■ Work task: Retype the opening lines of the data exactly, stopping after the line that contains "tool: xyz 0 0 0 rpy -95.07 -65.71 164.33". Skip every picture.

=== Begin Enclosure ===

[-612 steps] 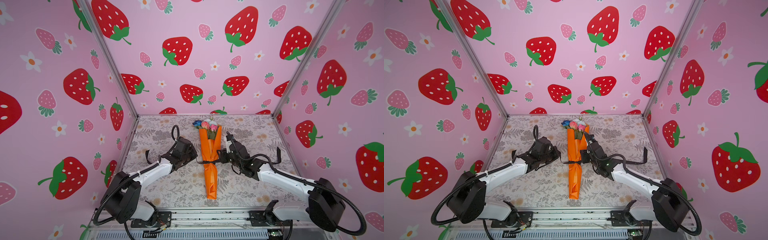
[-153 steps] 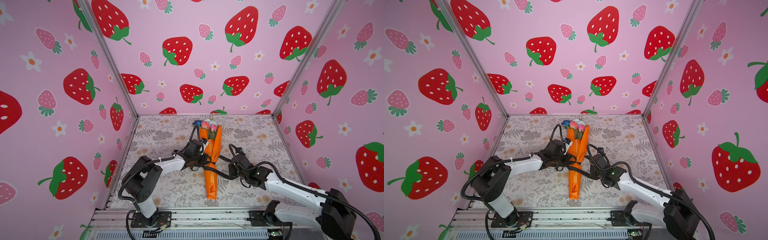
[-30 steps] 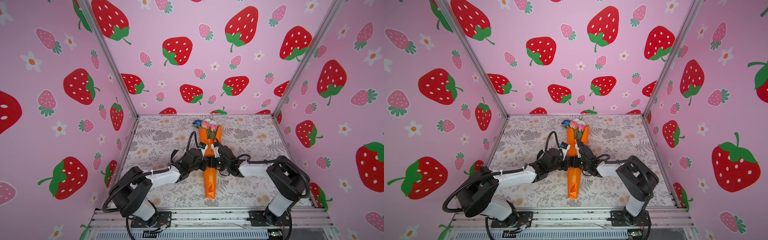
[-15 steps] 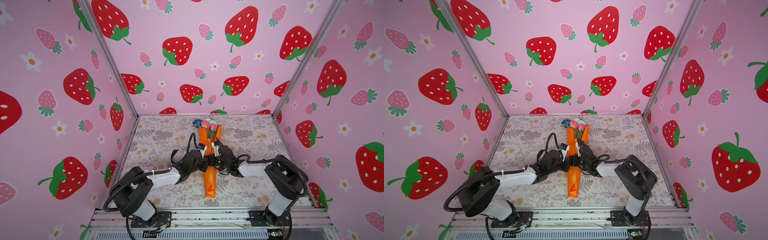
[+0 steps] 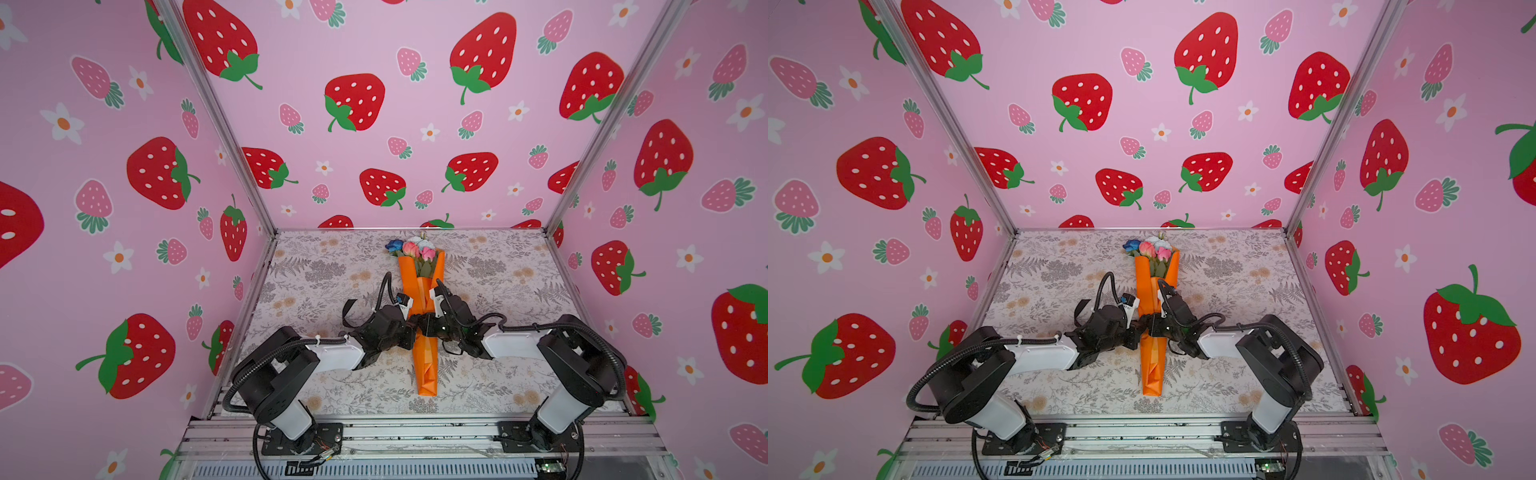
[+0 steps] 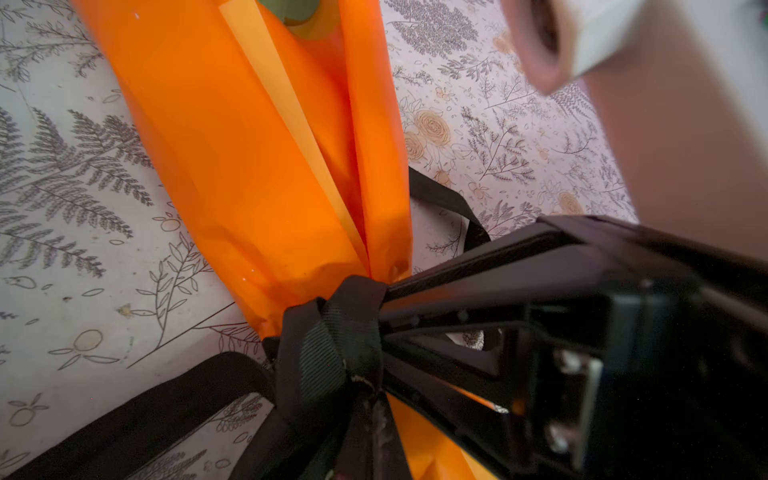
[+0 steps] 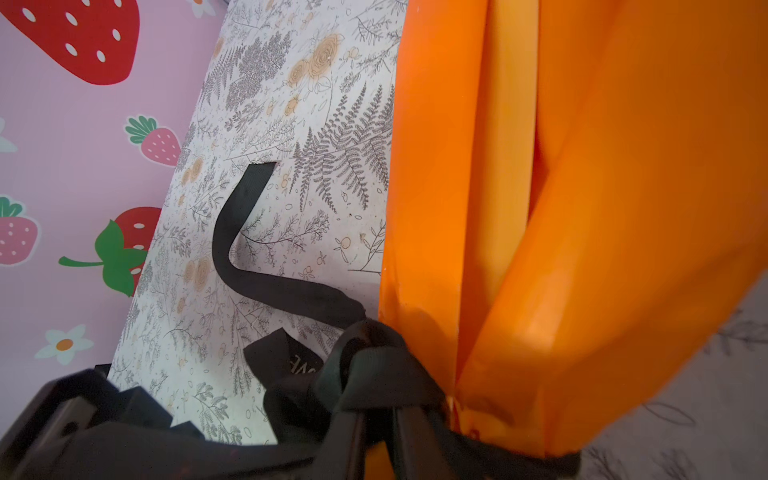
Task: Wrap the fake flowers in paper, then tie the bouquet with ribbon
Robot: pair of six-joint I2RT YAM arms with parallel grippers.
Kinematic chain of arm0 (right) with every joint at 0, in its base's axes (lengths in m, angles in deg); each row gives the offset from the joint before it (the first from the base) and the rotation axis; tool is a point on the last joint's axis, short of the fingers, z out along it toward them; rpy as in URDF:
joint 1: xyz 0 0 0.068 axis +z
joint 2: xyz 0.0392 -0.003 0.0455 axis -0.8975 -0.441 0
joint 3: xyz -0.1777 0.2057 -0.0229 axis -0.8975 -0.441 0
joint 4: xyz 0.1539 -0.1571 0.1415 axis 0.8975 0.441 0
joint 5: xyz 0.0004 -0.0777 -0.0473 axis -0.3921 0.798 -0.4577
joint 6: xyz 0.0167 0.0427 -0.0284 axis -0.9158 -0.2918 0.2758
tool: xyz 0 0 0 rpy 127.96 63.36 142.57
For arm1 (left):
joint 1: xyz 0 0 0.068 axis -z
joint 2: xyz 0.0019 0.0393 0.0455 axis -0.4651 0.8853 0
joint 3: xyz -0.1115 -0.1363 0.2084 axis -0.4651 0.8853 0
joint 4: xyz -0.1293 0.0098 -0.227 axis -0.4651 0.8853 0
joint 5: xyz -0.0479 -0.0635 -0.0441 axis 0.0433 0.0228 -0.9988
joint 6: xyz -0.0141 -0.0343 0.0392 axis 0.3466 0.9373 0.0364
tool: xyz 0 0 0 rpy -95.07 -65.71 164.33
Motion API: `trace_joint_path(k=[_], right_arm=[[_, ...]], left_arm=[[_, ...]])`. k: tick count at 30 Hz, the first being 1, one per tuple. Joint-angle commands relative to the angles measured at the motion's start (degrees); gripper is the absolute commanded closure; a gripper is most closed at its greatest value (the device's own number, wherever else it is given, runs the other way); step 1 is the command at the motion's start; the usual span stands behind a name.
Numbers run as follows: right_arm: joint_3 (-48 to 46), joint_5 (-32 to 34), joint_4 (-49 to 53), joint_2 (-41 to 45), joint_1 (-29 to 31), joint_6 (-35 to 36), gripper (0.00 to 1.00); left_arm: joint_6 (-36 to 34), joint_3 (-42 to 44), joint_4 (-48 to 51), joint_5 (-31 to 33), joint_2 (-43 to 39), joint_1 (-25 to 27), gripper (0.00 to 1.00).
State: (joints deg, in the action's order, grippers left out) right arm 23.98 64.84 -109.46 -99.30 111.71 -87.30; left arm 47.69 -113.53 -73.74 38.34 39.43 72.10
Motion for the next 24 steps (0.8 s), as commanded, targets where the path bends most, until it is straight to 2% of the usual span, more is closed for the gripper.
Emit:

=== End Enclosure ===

■ Response area:
[-612 steps] 
[-153 steps] 
[-30 steps] 
[-15 steps] 
[+0 steps] 
[+0 steps] 
[+0 steps] 
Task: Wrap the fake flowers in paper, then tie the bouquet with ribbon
Robot: pair of six-joint I2RT YAM arms with parallel grippers.
Kinematic chain of arm0 (right) with every joint at 0, in its base's axes (lengths in m, angles in deg); each row gives the offset from the joint before it (the first from the base) and the rotation axis; tool is a point on the last joint's axis, short of the fingers, z out along it toward them; rpy as in URDF:
joint 1: xyz 0 0 0.068 axis +z
joint 2: xyz 0.0392 -0.003 0.0455 axis -0.8975 -0.441 0
joint 3: xyz -0.1777 0.2057 -0.0229 axis -0.8975 -0.441 0
joint 4: xyz 0.1539 -0.1571 0.1415 axis 0.8975 0.441 0
joint 5: xyz 0.0004 -0.0777 -0.0473 axis -0.3921 0.798 -0.4577
joint 6: xyz 0.0167 0.0427 -0.0284 axis -0.9158 -0.2918 0.2758
tool: xyz 0 0 0 rpy 127.96 63.36 142.57
For arm1 (left):
joint 1: xyz 0 0 0.068 axis -z
joint 2: xyz 0.0019 0.0393 0.0455 axis -0.4651 0.8853 0
joint 3: xyz -0.1115 -0.1363 0.2084 axis -0.4651 0.8853 0
joint 4: xyz -0.1293 0.0098 -0.227 axis -0.4651 0.8853 0
joint 5: xyz -0.0479 -0.0635 -0.0441 axis 0.0433 0.0228 -0.9988
joint 6: xyz -0.0141 -0.0343 0.0392 axis 0.3466 0.9373 0.0364
tool: xyz 0 0 0 rpy -95.07 -65.71 164.33

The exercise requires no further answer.